** Assignment **
Return every record below exactly as written, but leave out the pictures.

** Records shown **
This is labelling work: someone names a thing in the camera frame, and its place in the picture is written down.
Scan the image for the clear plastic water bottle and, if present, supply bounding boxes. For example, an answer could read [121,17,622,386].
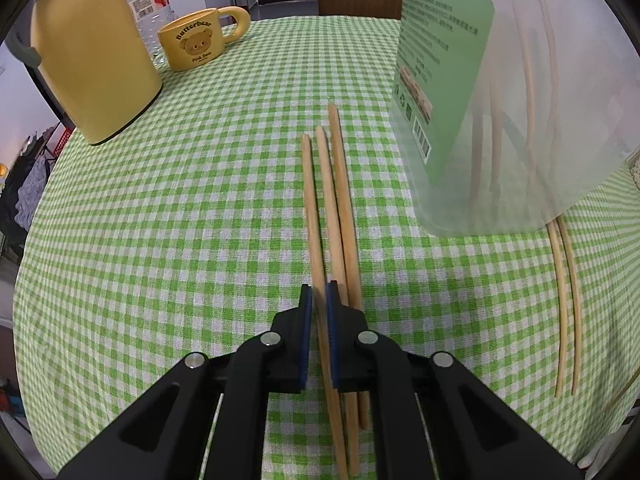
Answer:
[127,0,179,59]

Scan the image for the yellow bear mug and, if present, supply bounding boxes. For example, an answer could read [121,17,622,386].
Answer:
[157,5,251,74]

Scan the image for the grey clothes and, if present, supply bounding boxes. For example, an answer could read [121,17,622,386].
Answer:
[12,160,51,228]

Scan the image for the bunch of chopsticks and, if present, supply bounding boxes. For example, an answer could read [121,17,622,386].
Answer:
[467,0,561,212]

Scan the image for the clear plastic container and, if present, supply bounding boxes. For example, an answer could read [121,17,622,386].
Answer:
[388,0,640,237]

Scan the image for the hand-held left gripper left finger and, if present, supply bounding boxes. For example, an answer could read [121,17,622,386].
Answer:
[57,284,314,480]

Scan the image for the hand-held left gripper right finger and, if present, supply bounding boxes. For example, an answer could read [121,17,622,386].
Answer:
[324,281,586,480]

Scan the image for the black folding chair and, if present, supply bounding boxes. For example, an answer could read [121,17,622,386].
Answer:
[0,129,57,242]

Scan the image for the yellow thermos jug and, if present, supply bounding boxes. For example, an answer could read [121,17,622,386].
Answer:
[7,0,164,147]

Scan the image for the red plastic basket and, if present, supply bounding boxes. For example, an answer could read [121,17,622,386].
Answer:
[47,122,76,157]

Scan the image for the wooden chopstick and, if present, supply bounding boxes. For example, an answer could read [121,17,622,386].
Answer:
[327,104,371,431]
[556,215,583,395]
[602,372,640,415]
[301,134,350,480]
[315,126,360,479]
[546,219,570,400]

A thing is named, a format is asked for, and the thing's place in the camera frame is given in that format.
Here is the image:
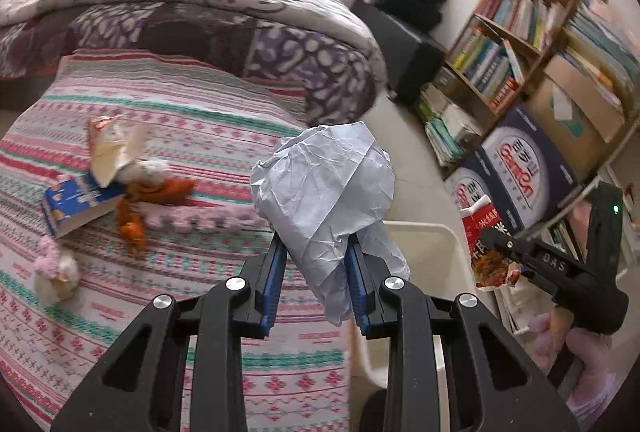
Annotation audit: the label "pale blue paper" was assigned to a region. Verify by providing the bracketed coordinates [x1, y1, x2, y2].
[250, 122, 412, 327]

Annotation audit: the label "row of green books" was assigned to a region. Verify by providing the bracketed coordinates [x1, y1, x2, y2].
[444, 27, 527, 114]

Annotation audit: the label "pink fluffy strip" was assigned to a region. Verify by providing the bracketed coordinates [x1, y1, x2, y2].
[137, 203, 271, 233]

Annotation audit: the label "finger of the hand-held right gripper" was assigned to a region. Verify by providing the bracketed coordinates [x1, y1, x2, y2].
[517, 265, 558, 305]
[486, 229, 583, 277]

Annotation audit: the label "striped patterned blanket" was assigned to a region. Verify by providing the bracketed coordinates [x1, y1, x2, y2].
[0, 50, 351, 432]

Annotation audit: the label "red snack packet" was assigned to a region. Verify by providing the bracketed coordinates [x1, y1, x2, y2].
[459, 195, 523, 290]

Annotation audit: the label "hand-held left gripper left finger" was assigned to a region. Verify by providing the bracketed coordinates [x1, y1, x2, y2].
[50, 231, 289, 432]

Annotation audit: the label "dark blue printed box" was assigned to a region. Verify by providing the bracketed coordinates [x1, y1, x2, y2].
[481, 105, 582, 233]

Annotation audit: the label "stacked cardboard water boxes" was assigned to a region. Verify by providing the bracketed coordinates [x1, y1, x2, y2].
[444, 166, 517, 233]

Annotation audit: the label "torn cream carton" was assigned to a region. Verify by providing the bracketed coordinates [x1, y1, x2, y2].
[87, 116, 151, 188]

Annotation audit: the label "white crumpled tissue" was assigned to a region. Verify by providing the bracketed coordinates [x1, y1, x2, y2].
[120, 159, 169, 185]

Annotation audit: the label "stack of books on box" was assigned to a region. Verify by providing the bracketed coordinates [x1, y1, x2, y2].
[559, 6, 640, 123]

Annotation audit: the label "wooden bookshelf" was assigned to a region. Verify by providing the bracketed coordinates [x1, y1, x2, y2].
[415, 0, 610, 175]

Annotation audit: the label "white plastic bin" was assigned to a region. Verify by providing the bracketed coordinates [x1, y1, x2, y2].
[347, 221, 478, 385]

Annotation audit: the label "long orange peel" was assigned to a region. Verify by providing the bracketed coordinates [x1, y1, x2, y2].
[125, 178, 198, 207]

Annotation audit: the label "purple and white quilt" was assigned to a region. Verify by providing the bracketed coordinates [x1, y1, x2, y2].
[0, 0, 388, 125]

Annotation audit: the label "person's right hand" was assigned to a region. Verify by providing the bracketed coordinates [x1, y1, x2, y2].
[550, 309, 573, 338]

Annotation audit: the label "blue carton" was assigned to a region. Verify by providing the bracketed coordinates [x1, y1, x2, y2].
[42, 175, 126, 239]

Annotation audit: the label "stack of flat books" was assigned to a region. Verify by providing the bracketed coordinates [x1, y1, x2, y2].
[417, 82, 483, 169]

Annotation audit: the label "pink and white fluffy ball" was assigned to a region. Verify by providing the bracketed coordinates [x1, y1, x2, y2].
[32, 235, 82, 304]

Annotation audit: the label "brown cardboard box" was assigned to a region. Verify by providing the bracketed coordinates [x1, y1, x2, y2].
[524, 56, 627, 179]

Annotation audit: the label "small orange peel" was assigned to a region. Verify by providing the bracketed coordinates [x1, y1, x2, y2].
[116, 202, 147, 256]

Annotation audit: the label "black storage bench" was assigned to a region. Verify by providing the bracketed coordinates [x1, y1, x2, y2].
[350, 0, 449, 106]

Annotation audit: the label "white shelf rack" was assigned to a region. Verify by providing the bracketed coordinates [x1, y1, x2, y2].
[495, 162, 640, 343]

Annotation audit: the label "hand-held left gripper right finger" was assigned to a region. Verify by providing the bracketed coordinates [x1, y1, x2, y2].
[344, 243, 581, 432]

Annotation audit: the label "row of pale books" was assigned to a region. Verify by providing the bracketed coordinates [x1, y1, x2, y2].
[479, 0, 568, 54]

** Output **
This is labelling work: someone names a thing in the camera frame, and its place in the picture is written down.
Scan the image for the clear plastic water bottle and, if present, supply bounding boxes. For example, an answer could read [121,17,622,386].
Answer:
[127,0,179,59]

Scan the image for the yellow bear mug and, if present, supply bounding boxes. For example, an answer could read [121,17,622,386].
Answer:
[157,5,251,74]

Scan the image for the grey clothes and, if present, supply bounding boxes. For example, an answer could read [121,17,622,386].
Answer:
[12,160,51,228]

Scan the image for the bunch of chopsticks and, if present, supply bounding boxes. For example, an answer could read [121,17,622,386].
Answer:
[467,0,561,212]

Scan the image for the clear plastic container and, if present, supply bounding boxes. For example, an answer could read [121,17,622,386].
Answer:
[388,0,640,237]

Scan the image for the hand-held left gripper left finger and, if present, supply bounding boxes. For example, an answer could read [121,17,622,386].
Answer:
[57,284,314,480]

Scan the image for the hand-held left gripper right finger and, if present, supply bounding boxes. For example, an answer could read [121,17,622,386].
Answer:
[324,281,586,480]

Scan the image for the black folding chair and, if present, supply bounding boxes. For example, an answer could read [121,17,622,386].
Answer:
[0,129,57,242]

Scan the image for the yellow thermos jug and, if present, supply bounding boxes. For example, an answer could read [121,17,622,386].
Answer:
[7,0,164,147]

Scan the image for the red plastic basket and, if present, supply bounding boxes. For example, an answer could read [121,17,622,386].
Answer:
[47,122,76,157]

Scan the image for the wooden chopstick and, if present, supply bounding boxes. For example, an answer could read [121,17,622,386].
Answer:
[327,104,371,431]
[556,215,583,395]
[602,372,640,415]
[301,134,350,480]
[315,126,360,479]
[546,219,570,400]

A thing is named, a format is asked for, and the thing's place in the camera frame is given in that format.
Here is the image:
Annotation audit: the label "pale blue paper" was assigned to a region. Verify by providing the bracketed coordinates [x1, y1, x2, y2].
[250, 122, 412, 327]

Annotation audit: the label "row of green books" was assigned to a region. Verify by providing the bracketed coordinates [x1, y1, x2, y2].
[444, 27, 527, 114]

Annotation audit: the label "pink fluffy strip" was assigned to a region. Verify by providing the bracketed coordinates [x1, y1, x2, y2].
[137, 203, 271, 233]

Annotation audit: the label "finger of the hand-held right gripper" was assigned to a region. Verify by providing the bracketed coordinates [x1, y1, x2, y2].
[517, 265, 558, 305]
[486, 229, 583, 277]

Annotation audit: the label "striped patterned blanket" was assigned to a region. Verify by providing the bracketed coordinates [x1, y1, x2, y2].
[0, 50, 351, 432]

Annotation audit: the label "red snack packet" was assigned to a region. Verify by providing the bracketed coordinates [x1, y1, x2, y2].
[459, 195, 523, 290]

Annotation audit: the label "hand-held left gripper left finger" was assigned to a region. Verify by providing the bracketed coordinates [x1, y1, x2, y2].
[50, 231, 289, 432]

Annotation audit: the label "dark blue printed box" was assigned to a region. Verify by providing the bracketed coordinates [x1, y1, x2, y2].
[481, 105, 582, 233]

Annotation audit: the label "stacked cardboard water boxes" was assigned to a region. Verify by providing the bracketed coordinates [x1, y1, x2, y2].
[444, 166, 517, 233]

Annotation audit: the label "torn cream carton" was assigned to a region. Verify by providing the bracketed coordinates [x1, y1, x2, y2].
[87, 116, 151, 188]

Annotation audit: the label "white crumpled tissue" was assigned to a region. Verify by providing the bracketed coordinates [x1, y1, x2, y2].
[120, 159, 169, 185]

Annotation audit: the label "stack of books on box" was assigned to a region. Verify by providing the bracketed coordinates [x1, y1, x2, y2].
[559, 6, 640, 123]

Annotation audit: the label "wooden bookshelf" was assigned to a region. Verify by providing the bracketed coordinates [x1, y1, x2, y2].
[415, 0, 610, 175]

Annotation audit: the label "white plastic bin" was assigned to a region. Verify by providing the bracketed coordinates [x1, y1, x2, y2].
[347, 221, 478, 385]

Annotation audit: the label "long orange peel" was assigned to a region. Verify by providing the bracketed coordinates [x1, y1, x2, y2].
[125, 178, 198, 207]

Annotation audit: the label "purple and white quilt" was assigned to a region. Verify by providing the bracketed coordinates [x1, y1, x2, y2].
[0, 0, 388, 125]

Annotation audit: the label "person's right hand" was assigned to a region. Verify by providing the bracketed coordinates [x1, y1, x2, y2].
[550, 309, 573, 338]

Annotation audit: the label "blue carton" was assigned to a region. Verify by providing the bracketed coordinates [x1, y1, x2, y2].
[42, 175, 126, 239]

Annotation audit: the label "stack of flat books" was assigned to a region. Verify by providing the bracketed coordinates [x1, y1, x2, y2].
[417, 82, 483, 169]

Annotation audit: the label "pink and white fluffy ball" was assigned to a region. Verify by providing the bracketed coordinates [x1, y1, x2, y2].
[32, 235, 82, 304]

Annotation audit: the label "brown cardboard box" was assigned to a region. Verify by providing the bracketed coordinates [x1, y1, x2, y2].
[524, 56, 627, 179]

Annotation audit: the label "small orange peel" was assigned to a region. Verify by providing the bracketed coordinates [x1, y1, x2, y2].
[116, 202, 147, 256]

Annotation audit: the label "black storage bench" was assigned to a region. Verify by providing the bracketed coordinates [x1, y1, x2, y2].
[350, 0, 449, 106]

Annotation audit: the label "white shelf rack" was assigned to a region. Verify by providing the bracketed coordinates [x1, y1, x2, y2].
[495, 162, 640, 343]

Annotation audit: the label "hand-held left gripper right finger" was assigned to a region. Verify by providing the bracketed coordinates [x1, y1, x2, y2].
[344, 243, 581, 432]

Annotation audit: the label "row of pale books" was assigned to a region. Verify by providing the bracketed coordinates [x1, y1, x2, y2].
[479, 0, 568, 54]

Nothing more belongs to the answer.